If I’m not a detective, what can I be? I’m sort of low on Marketable Traits. I’m a pretty mean waitress. Not mean as in like not nice but mean as in I can carry heavy trays full of food for ten hours straight and never drop a thing. I got straight A’s in school. I was the valedictorian. But who cares about that stuff? It mattered in high school. I earned money to support myself, learned how to take care of myself at a young age, but that literally doesn’t matter in the grand scheme of things. Not when you’re competing with people who cure cancer and discover ways to make cars work without gas.

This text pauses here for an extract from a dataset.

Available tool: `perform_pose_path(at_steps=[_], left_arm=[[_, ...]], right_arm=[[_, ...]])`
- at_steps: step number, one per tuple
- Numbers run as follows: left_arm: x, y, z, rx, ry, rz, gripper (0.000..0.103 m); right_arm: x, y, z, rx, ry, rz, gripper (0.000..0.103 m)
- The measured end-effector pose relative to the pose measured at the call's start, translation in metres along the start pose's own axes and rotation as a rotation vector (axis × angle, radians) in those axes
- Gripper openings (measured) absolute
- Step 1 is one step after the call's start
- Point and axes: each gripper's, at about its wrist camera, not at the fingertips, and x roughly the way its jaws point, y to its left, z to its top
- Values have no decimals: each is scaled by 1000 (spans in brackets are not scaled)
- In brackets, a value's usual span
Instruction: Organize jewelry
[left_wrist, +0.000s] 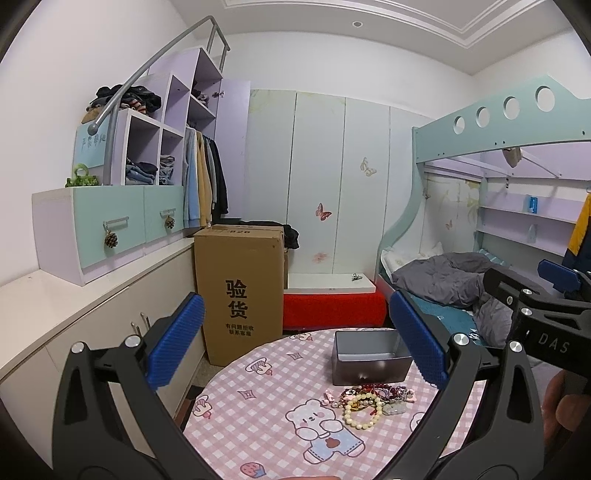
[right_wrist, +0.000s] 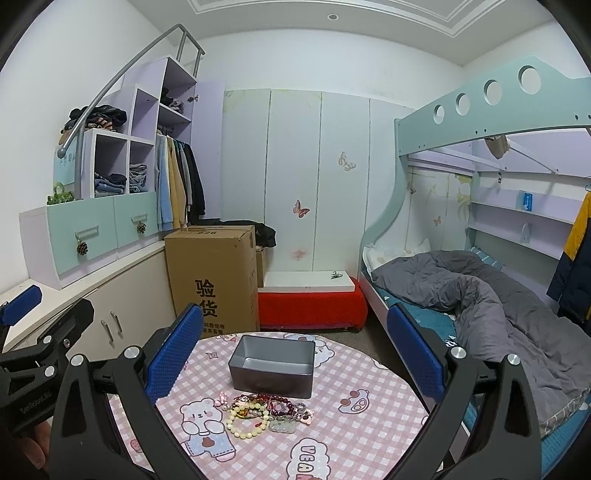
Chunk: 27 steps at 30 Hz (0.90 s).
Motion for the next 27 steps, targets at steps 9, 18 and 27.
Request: perform_pose_path(at_steps=[9,18,27], left_arm=[[8,1,-4,-2,24,6,98],[34,5,-20,3,93,16,98],[102,9,-82,65,319,36,98]], right_arm=[[5,1,1,-10,7,7,95],[24,2,-5,-21,41,17,95],[74,-11,-62,-13,239,28,95]])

Before our trip to the Griffith Observatory yesterday, I had accepted that I would go into UCLA with an undeclared major and hopefully figure it out after my freshman year. After our trip to the Griffith Observatory yesterday, I feel like I have to decide right now what I’m going to do with my life. This stupid boy with his stupid secret admirer notes and his stupid instructions is totally ruining my life!

Even though I’m mad that the trip to the Hollywood Sign made me feel like I need to do something about the road my life is headed down, I’m also happy. In a way, sitting on that picnic table with Josh, thinking about nothing and everything at the same time, was the best thing to have happened to me in a long time.

“Knock knock!” Josh says as he opens my bedroom door. “Can I come in?”

I put down my copy of Romeo and Juliet and glare at him. “It appears you already have.”